We have always known that the Labour Party do not do marriage. We also know they do not do tax allowances as they would much rather pretend that the State – specifically a Labour government – is a wondrous compassionate creature who can bequeath other people’s money in the form of tax credits, which are really state benefits, to their voters.
The idea that married families, even low paid ones, should pay less tax by having a tax allowance must terrify Labour – it will make voters less dependent on the State. So in the marriage tax allowance there exists the two things the Labour Party find abhorrent – marriage and a tax allowance. This is why they have pledged to scrap it if elected.
Labour Mps Harriet Harman and Lucy Powell have taken to calling the marriage tax allowance the ‘Married Man’s Tax Allowance’ and they have done this in an attempt to mock and ridicule the measure. The ‘Married Man’s Tax Allowance’ label is not only misleading, but it also reveals how Labour feels about married men.
It is a term – just like their misleading ‘bedroom tax’ – that is designed to ignite opposition due to its very name. Clearly a ‘bedroom tax’ is ridiculous and illogical to most people and likewise they want you to believe, in a visceral way, that married men are, well, ridiculous.
Labour and their strategists have adopted this label because they hold married men in utter contempt – and hope the public will also. Married men are so contemptible that the last thing the public should support is a ‘tax allowance’ to lessen their tax burden. Labour’s use of this term is no accident, but sure is illuminating.
We should point out that the marriage tax allowance is not a married man’s tax allowance. First, it can be transferred by a husband to his wife or from wife to husband. Whoever is not using up all of their tax allowance can transfer it to the other spouse. It is totally gender neutral and applies to those in civil partnerships also. But why let facts spoil a good Labour ‘slur’?
Secondly, and most ironically, it only applies to those who pay the basic rate of tax – families more likely to be Labour supporters. Middle class families who have lost child benefit will not gain a penny.
Thirdly, it is not really a marriage allowance (not that I would have a problem with it if it were).
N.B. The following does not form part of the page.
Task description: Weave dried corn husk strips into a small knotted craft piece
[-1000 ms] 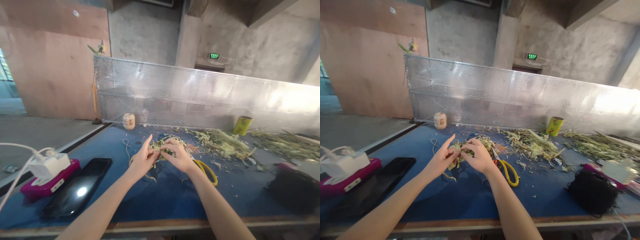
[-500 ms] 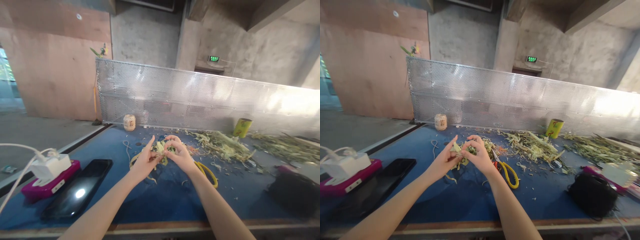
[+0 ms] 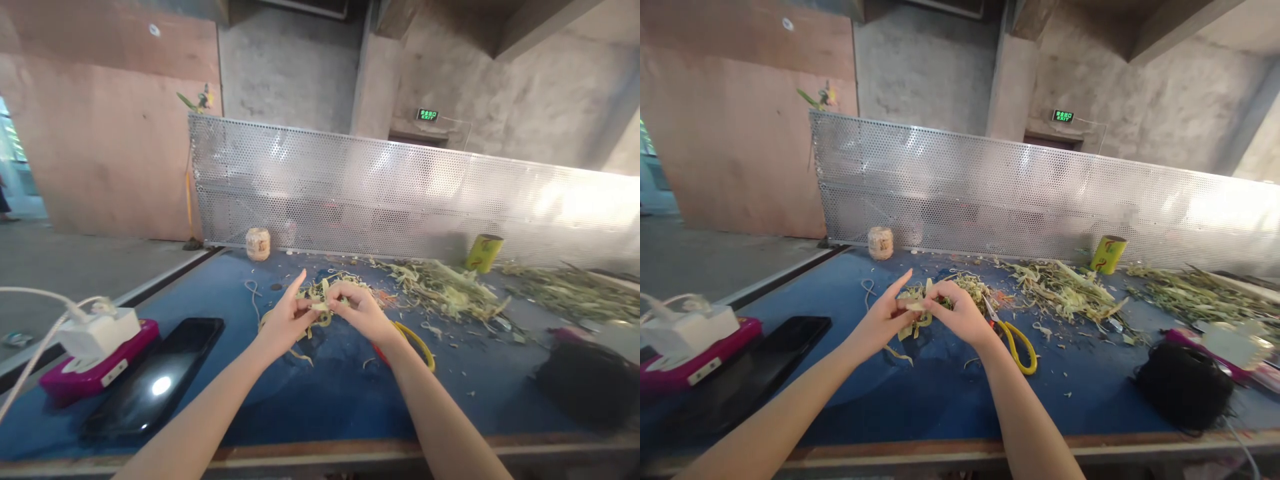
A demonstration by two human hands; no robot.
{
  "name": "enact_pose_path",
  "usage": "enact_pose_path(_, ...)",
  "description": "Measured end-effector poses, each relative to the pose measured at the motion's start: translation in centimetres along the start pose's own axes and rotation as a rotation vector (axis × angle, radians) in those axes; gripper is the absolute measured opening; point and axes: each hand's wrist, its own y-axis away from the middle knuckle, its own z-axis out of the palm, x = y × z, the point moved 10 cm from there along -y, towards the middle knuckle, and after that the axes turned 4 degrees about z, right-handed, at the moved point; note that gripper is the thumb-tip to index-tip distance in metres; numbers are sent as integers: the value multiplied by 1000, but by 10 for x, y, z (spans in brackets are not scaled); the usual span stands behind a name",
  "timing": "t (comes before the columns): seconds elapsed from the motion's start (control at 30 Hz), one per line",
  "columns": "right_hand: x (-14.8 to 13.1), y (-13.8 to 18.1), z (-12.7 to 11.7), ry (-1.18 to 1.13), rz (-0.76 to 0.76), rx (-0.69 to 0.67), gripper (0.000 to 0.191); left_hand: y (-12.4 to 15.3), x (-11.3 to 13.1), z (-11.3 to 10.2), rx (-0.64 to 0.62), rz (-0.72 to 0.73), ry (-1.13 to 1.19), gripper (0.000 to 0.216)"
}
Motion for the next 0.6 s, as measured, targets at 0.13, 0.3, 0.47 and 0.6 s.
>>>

If both spouses are working and use up all of their tax allowancea then there is nothing to transfer so such a married couple would receive no ‘marriage benefit’.
Essentially, this is a carer’s allowance because the main reason why a spouse will not be working and therefore not using up all of his/her tax allowance is because he/she has caring duties – either caring for children or elderly relatives. So Labour opposes a carer’s allowance. But “We will scrap the carer’s allowance” does not sound so catchy or compassionate, I guess.
However it is worth considering why Labour would use the label ‘Married Man’s Tax Allowance’ to garner opposition to the measure. It is, as I said earlier, because the very term married man is derogatory in Labour circles.
Married men have committed that cardinal progressive sin: they have created a traditional family. The more traditional set-ups there are, the less state handouts are necessary and this could become a threat to the party of state handouts – Labour. So married men must be sneered at and mocked.
Worse than that, if the married man is supporting a wife and his child at home (and not using state subsidised nurseries) and the family qualifies for the tax allowance then this makes him Progressive Enemy Number One. He has deprived the feminists of a ‘working mother’ and as such should be punished accordingly – namely with derision and a high tax bill by Labour.
Ms Harman tells us that she does not oppose the nuclear family but that families ‘come in all shapes and sizes.’ Nowadays they sure do, what with the transfer of wealth from traditional nuclear families to ‘families of all shapes and sizes’. It is only due to the existence of these traditional nuclear families and the tax they generate that single parent families can survive.
I don’t blame the single parent families, I really don’t. But I do blame politicians such as Harman and her Labour sisters whose own self-interest depends on encouraging and subsidising their existence, despite the damaging outcomes for children. Their proliferation keeps politicians like Harman in their jobs – frequently paid for by those odious ‘married men.’